EXTENSION DIRECTIONS IN SOUTHWESTERN MONTANA INFERRED FROM FAULT PLANE SOLUTIONS


SZKODY, Jessica1, STICKNEY, Michael C.2 and SCHMIDT, Christopher J.1, (1)Department of Geosciences, Western Michigan University, 1903 W. Michigan Ave, Kalamazoo, MI 49008, (2)Earthquake Studies Office, Montana Bureau of Mines and Geology, Montana Tech of the University of Montana, 1300 West Park Street, Butte, MT 59701, jessica.a.szkody@wmich.edu

Seismicity in southwestern Montana, between 44.5°-46.5°N and 111°-113.5°W, is produced by slip on a complicated array of reactivated normal, normal oblique, and strike slip faults. Fault plane solutions indicate that the area is experiencing and overall northeast-southwest extension. However, it is recognized that the least principal stress (T-axis) rotates from approximately north-south to east-west along a south to north transect through the study area. This rotation has been explained by a Northern Rocky Mountain sub plate boundary to the south of the Centennial Valley (around 44.5°-45°N). An alternate interpretation is that the T-axis pattern is “arcuate” and is related to the Yellowstone Hot Spot. To examine this rotation of extensional stress further, T-axes from over 450 fault plane solutions were plotted as rose diagrams in 13, 30’ by 30’ segments. T-axes throughout the region are nearly horizontal.

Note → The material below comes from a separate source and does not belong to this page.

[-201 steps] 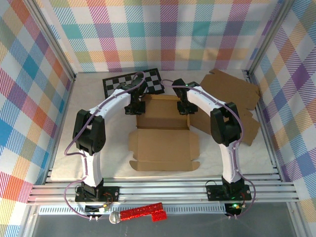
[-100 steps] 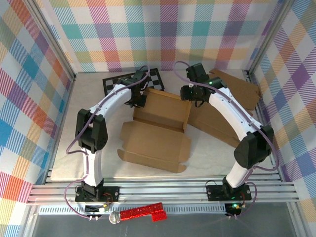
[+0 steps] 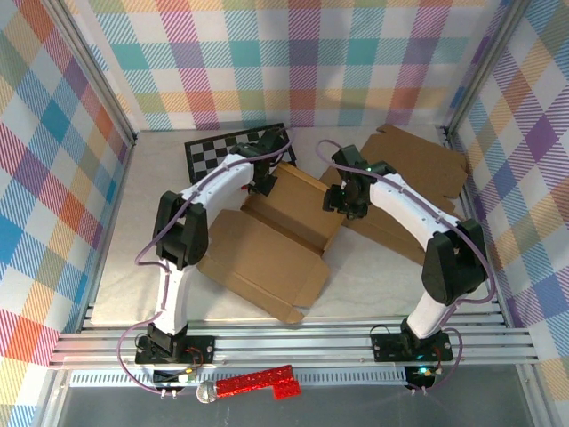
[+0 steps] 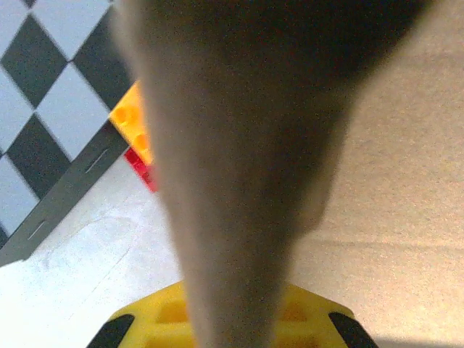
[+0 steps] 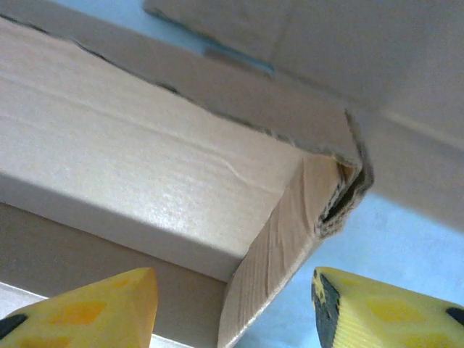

Presentation of T-axis data in this way suggests that the primary change in extension direction occurs between 45°N and 46°N and 111.5°W and 112.5°W. The mean T-axis azimuth between 45°N and 45.5°N trends 42°, while the mean T-axis azimuth between 45.5°N and 46°N trends 70°. T-axes are consistent with an approximate north-south extension direction south of 45°N, which includes the 15° trend of the T-axis from the 1959 Hebgen Lake earthquake (Mw 7.3), and an approximate east-west direction north of 46°N. At the resolution of this analysis, the actual pattern is therefore not strictly radial or arcuate and the primary T axis trend change occurs significantly north of the hypothesized sub plate boundary. The N-S trends of the T-axes in the southern part of the region are roughly parallel to the trends of range front faults bounding the Madison and Paradise valleys. This may explain why comparatively few earthquakes occur along these faults.